Nyzo version 516 (commit on GitHub) further improves performance of the verifier and drastically reduces the time required to resynchronize with the blockchain after a verifier outage. In testing, a verifier shut down for 100 blocks would consistently reinitialize and resynchronize within 60 seconds on a t3.small AWS instance.
This version affects the verifier only. The sentinel uses a different process to track the blockchain.
In BlockVoteManager, the vote maps have been changed to concurrent versions to improve thread safety. The numberOfVotesRequested counter has been eliminated, and lastVoteRequestTimestamp has been renamed to lastFrozenBlockRequestTimestamp to reflect the new recovery process. Also, frozenBlockRequestHeight has been added to support cycling through heights between iterations of the recovery process.
Synchronization is not needed and has been removed from the votesForHeight() method.
The accessor method for numberOfVotesRequested has also been removed, and the requestMissingVotes() method has been renamed to requestMissingFrozenBlocks() to more appropriately describe the new process.
The basic logic that determines whether this verifier has fallen behind is unchanged. There is still a minimum interval between requests, and the 50% threshold still determines whether a request is made. However, where the previous logic was a simple yes/no decision about requesting information about the height just past the frozen edge, the new logic determines a maximum height to request.
The maximum height to request is one behind the maximum height for which 50% or more of the votes are available. The fallback has not been necessary for quite some time, as block votes are periodically rebroadcast if a block is not frozen.

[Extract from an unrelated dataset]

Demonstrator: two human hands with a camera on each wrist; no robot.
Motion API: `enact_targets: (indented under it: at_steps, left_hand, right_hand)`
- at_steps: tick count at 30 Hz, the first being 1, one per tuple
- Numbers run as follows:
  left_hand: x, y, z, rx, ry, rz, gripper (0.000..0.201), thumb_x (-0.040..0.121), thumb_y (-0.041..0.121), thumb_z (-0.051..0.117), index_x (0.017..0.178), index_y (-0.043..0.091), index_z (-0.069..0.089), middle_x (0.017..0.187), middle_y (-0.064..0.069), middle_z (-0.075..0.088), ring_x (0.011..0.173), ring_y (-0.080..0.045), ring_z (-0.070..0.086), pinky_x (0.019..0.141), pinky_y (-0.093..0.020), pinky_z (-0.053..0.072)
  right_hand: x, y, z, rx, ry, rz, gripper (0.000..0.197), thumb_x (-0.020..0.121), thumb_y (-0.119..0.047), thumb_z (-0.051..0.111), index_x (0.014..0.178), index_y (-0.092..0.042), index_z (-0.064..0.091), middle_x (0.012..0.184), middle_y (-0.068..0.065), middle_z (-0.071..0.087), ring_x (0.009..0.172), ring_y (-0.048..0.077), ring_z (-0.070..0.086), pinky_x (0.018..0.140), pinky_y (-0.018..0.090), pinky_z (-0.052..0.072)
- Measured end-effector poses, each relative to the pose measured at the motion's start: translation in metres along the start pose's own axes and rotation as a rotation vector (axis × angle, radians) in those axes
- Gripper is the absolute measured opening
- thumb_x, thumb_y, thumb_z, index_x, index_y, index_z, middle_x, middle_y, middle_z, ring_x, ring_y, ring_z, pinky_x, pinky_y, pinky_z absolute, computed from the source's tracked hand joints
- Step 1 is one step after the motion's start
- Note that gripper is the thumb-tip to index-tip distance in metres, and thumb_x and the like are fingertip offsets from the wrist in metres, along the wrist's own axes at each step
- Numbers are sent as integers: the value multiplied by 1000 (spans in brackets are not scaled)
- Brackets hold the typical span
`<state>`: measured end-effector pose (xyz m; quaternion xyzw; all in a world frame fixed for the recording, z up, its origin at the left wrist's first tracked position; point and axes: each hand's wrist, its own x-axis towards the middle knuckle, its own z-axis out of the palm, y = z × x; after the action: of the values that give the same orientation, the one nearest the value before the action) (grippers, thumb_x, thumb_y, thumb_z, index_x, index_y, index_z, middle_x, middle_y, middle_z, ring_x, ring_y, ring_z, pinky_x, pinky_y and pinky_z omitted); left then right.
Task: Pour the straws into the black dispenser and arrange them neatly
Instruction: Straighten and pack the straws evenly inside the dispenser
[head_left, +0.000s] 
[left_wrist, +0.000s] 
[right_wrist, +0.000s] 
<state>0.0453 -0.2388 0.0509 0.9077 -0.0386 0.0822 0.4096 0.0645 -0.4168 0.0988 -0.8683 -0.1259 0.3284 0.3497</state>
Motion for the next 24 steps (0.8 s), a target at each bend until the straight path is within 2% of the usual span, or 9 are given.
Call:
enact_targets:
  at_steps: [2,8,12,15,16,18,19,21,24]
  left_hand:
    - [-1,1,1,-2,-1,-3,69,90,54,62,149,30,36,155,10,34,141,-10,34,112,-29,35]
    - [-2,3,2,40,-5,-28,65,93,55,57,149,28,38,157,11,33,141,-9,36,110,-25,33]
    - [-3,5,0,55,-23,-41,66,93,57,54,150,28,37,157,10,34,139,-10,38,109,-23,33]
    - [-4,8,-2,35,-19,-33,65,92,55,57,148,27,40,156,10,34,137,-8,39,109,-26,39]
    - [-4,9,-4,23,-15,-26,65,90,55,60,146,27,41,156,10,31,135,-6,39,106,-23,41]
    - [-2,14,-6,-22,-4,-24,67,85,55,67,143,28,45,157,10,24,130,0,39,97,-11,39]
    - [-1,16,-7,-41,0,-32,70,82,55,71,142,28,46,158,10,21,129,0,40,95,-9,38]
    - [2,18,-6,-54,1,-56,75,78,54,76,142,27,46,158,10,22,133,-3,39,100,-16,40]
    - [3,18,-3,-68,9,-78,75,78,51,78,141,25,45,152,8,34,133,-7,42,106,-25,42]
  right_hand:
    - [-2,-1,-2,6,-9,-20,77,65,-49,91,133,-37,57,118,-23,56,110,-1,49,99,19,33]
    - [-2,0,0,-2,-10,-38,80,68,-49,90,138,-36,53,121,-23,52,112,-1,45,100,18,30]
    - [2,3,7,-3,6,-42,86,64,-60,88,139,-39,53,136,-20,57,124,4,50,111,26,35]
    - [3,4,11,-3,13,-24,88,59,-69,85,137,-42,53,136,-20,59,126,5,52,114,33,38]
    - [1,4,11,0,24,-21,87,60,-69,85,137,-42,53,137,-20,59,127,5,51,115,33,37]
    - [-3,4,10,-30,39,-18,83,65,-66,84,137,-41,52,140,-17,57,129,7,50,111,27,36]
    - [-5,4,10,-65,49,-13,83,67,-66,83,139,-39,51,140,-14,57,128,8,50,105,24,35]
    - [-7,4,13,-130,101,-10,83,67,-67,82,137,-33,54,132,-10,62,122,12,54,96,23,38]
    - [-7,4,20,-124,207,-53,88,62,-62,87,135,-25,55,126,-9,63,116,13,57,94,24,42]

Up to 10 blocks are requested in each iteration. If more than 10 are required, the frozenBlockRequestHeight field is used to ensure the entire range is queried over multiple iterations. There is some room to reduce the overhead of this method by making a single request for a block range, but testing has revealed intermittent issues with such requests failing due to invalid signatures, and that issue has yet to be investigated and resolved.
Missing block votes are no longer requested. The messages remain in the system for compatibility with older verifiers, but they will be removed in a future version.
In UnfrozenBlockManager, the attemptToFreezeBlock() method now returns a value indicating whether a block was frozen.
A new method, attemptToFreezeChain(), has been added. This method will freeze an entire section of the blockchain between the frozen edge and the closest block for which the 75% voting threshold has been exceeded both for itself and for the next block in the chain. This method is the core of the new recovery process.
To support attemptToFreezeChain(), the unverifiedBlockAtHeight() method has been added. Some refactoring has been done to avoid code duplication.
In the Verifier class, total wait time for bootstrap responses has been reduced from 20 seconds to 5 seconds. Even with generous allowances for round-trip latency, 5 seconds is sufficient for all good responses to return and be processed. If one of the trusted entry points is not responsive at the time of initialization, this change will reduce initialization time by approximately 15 seconds.
If a block cannot be frozen using the standard mechanism, the chain mechanism is now attempted. The return value was added to the standard-mechanism method to ensure that it is given first chance to operate, across multiple iterations, on an entire chain of waiting blocks with sufficient votes for freezing.
The updated method name for the revised recovery process is now used.
Visibility of requestBlockWithVotes() has been reduced back to private, as this method is no longer used by BlockVoteManager.
In BlockWithVotesResponse, blocks are now provided when available, even if votes for the block are no longer available. This was initially implemented to assist with the recovery process. While the recovery process no longer uses this message, the modifications were left in place because this is more reasonable than the previous behavior.
In the status response, the number of votes requested is no longer included. This was a significant source of traffic before version 515, but verifiers no longer attempt to get votes for older blocks in the recovery process.